Most of us are aware that these shortened links have the possibility of being dangerous because… we don’t really know what is behind “the link”.  All we see is a condensed URL (unless we click it).  We need to use a special service to see the original URL before “clicking” it. Browser extensions like Mozilla Firefox’s Unshorten.it (Mozilla Firefox) or Google Chrome’s LongURL were created to make this process easier.

 

Relying on shortened links can be dangerous

 

A recent study published by a group of researchers from the School of Technology at Cornell University in New York has demonstrated that the danger doesn’t only exist in the links themselves, but also, where-in-the-internet they might take you.  There also exists a possible threat to your private information stored in files on the Cloud. The bad guys have gained access to thousands of files in OneDrive, Google Drive and Google Maps from these shortened links.

 

The problem is that these reduced URLs are not only short but also very predictable. They all follow the same structure.

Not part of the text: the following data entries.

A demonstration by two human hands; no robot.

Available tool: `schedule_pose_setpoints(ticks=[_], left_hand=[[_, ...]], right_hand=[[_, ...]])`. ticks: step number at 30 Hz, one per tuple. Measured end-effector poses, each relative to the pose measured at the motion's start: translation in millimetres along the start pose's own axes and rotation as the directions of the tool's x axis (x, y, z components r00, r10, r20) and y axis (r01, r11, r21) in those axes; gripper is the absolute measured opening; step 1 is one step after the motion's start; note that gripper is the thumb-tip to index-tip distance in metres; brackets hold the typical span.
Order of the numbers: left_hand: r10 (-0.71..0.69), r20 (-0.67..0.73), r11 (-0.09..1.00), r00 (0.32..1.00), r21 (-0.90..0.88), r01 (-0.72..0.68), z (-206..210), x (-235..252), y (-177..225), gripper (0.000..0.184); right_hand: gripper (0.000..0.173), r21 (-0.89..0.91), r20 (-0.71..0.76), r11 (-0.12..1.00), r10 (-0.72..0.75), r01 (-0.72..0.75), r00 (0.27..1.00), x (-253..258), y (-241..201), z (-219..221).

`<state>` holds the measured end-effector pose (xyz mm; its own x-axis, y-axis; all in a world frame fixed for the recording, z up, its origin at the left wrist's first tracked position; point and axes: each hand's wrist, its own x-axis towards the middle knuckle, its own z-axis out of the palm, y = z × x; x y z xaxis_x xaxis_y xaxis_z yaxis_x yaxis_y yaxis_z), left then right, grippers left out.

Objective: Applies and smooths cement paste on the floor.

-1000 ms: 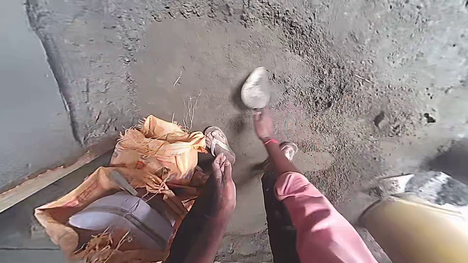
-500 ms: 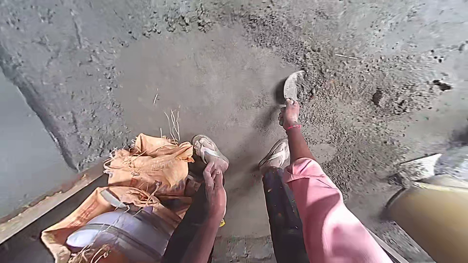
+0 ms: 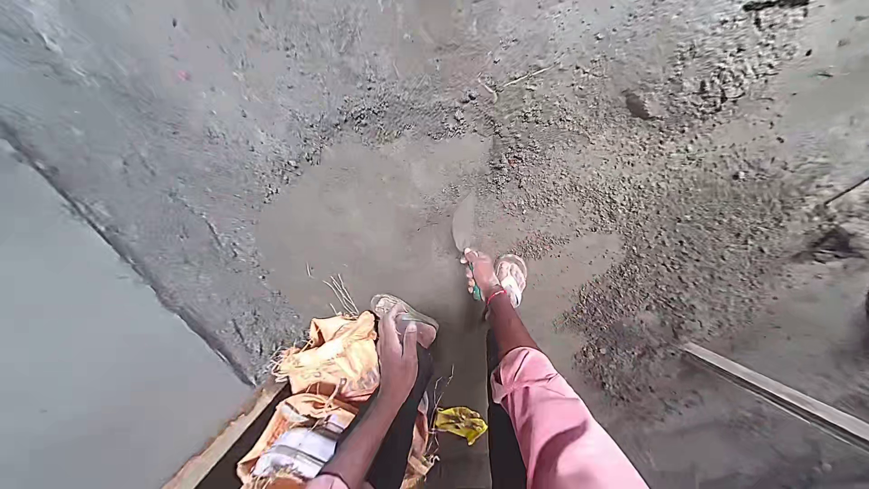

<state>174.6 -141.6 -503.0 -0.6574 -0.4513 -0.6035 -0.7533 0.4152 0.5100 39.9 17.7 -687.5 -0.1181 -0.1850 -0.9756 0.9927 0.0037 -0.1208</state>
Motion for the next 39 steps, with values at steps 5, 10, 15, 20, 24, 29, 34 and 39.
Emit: schedule_pose_setpoints(ticks=[5, 10, 15, 20, 24, 29, 34, 39], left_hand=[[0.263, 0.135, 0.949, 0.955, 0.14, -0.282, 15.6, 83.7, 112.5, 0.053], [0.399, 0.284, 0.828, 0.872, 0.297, -0.476, 85.9, 189.4, 197.7, 0.03], [0.414, 0.507, 0.55, 0.756, 0.523, -0.652, 182.4, 297.4, 220.6, 0.026], [0.346, 0.704, 0.211, 0.62, 0.585, -0.783, 240.7, 338.5, 200.6, 0.031], [0.345, 0.721, 0.062, 0.601, 0.621, -0.781, 255.0, 347.0, 181.6, 0.03], [0.377, 0.724, 0.101, 0.578, 0.588, -0.802, 246.1, 351.3, 192.6, 0.027], [0.457, 0.715, 0.318, 0.529, 0.424, -0.848, 207.5, 333.3, 215.4, 0.025], [0.515, 0.659, 0.645, 0.548, 0.123, -0.754, 152.1, 334.2, 247.3, 0.017]], right_hand=[[0.04, 0.01, -0.09, 1.0, 0.006, -0.005, 0.996, -90.3, -3.9, 9.1], [0.031, 0.355, -0.035, 0.935, 0.021, -0.007, 0.999, -205.9, -11.1, 24.0], [0.023, 0.669, -0.105, 0.743, 0.051, 0.032, 0.993, -204.9, -20.4, 24.1], [0.023, 0.857, -0.132, 0.508, 0.066, 0.08, 0.989, -193.7, -14.4, 46.9], [0.022, 0.865, -0.078, 0.5, 0.077, 0.029, 0.994, -193.6, -13.2, 64.8], [0.023, 0.828, -0.079, 0.56, 0.083, 0.019, 0.993, -184.6, -11.0, 67.1], [0.023, 0.828, -0.095, 0.559, 0.07, 0.04, 0.993, -179.1, -13.3, 63.0], [0.021, 0.844, -0.072, 0.535, 0.068, 0.024, 0.995, -175.6, -18.2, 64.1]])
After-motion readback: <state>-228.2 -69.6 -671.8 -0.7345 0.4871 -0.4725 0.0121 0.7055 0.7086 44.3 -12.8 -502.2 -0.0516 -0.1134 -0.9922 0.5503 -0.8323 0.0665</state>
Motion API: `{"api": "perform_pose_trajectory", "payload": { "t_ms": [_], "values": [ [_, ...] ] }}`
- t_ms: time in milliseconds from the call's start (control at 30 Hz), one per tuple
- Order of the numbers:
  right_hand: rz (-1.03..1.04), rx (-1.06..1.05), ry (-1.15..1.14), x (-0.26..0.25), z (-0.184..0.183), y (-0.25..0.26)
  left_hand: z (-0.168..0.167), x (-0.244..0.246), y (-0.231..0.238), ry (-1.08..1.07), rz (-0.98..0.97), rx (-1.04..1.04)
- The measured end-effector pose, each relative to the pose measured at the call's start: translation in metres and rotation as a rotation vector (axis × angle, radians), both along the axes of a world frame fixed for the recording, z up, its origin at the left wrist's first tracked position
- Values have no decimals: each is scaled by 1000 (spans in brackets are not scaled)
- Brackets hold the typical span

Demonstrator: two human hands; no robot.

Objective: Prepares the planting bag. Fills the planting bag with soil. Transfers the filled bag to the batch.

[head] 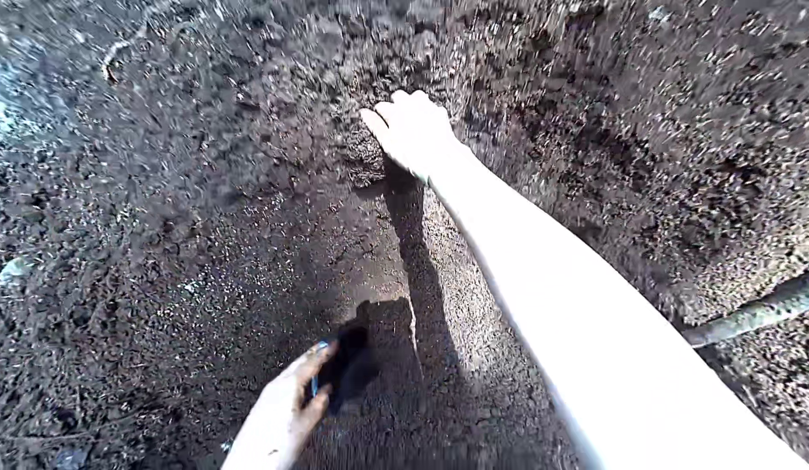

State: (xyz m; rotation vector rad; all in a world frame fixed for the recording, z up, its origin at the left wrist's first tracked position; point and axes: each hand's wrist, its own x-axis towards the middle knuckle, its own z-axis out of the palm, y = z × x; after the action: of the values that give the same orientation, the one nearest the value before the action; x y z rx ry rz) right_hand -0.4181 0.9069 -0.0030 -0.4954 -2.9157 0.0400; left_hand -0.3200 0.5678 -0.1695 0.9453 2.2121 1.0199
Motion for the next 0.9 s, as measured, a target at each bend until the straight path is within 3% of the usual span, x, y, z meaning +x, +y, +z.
{"api": "perform_pose_trajectory", "payload": {
  "t_ms": [233, 400, 467, 567, 667, 733, 800, 867, 900],
  "values": [
    [-222, -232, -370, 57, -84, -8, -3, -14, -31, 28, 55, -23],
    [-336, -493, -400, 137, -121, -25, -12, -4, -20, -48, 27, -44],
    [-385, -605, -313, 179, -148, -56, -18, 6, -5, -110, -4, -75],
    [-376, -992, -259, 216, -192, -127, -22, 18, 24, -173, -91, -194],
    [-430, -1252, -244, 256, -237, -172, -29, 22, 30, -89, -157, -307],
    [-640, -1671, -90, 304, -265, -194, -34, 22, 20, -74, -184, -307],
    [-1000, -2100, -114, 360, -296, -212, -34, 23, 11, -54, -158, -306],
    [-1325, -2353, -71, 402, -335, -225, -31, 23, 4, -43, -132, -264],
    [-1430, -2393, 62, 409, -351, -227, -29, 22, 2, -39, -120, -226]
  ]
}}
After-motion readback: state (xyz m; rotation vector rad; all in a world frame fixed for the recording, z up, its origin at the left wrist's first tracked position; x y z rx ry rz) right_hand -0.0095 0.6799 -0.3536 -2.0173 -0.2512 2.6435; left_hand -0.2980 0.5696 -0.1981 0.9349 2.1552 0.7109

It is extremely easy to see hundreds or thousands of possible variants, automatically and in a matter of seconds, by checking to see if the link is directed to a file in the cloud.

 

 

When links fall into the wrong hands

 

“OneDrive URLs have predictable structure.  From the URL to a single shared document (“seed”), one can construct the root URL and automatically traverse the account”, as explained in the study. Following this procedure, researchers have gained access to nearly a million and a half files, “including hundreds of thousands of PDFs and Word documents, spreadsheets, multimedia and executables”.

 

Once the appropriate links are discovered, an attacker could not only access sensitive information contained in the files, but they could also take advantage of the Cloud so they can infect devices like mobiles and desktops. “This means that anyone who randomly scans bit.ly URLs will find thousands of unlocked OneDrive folders and can modify existing files in them or upload arbitrary content, potentially including malware.” This way of distributing malware is worrisome because it is both quick and effective.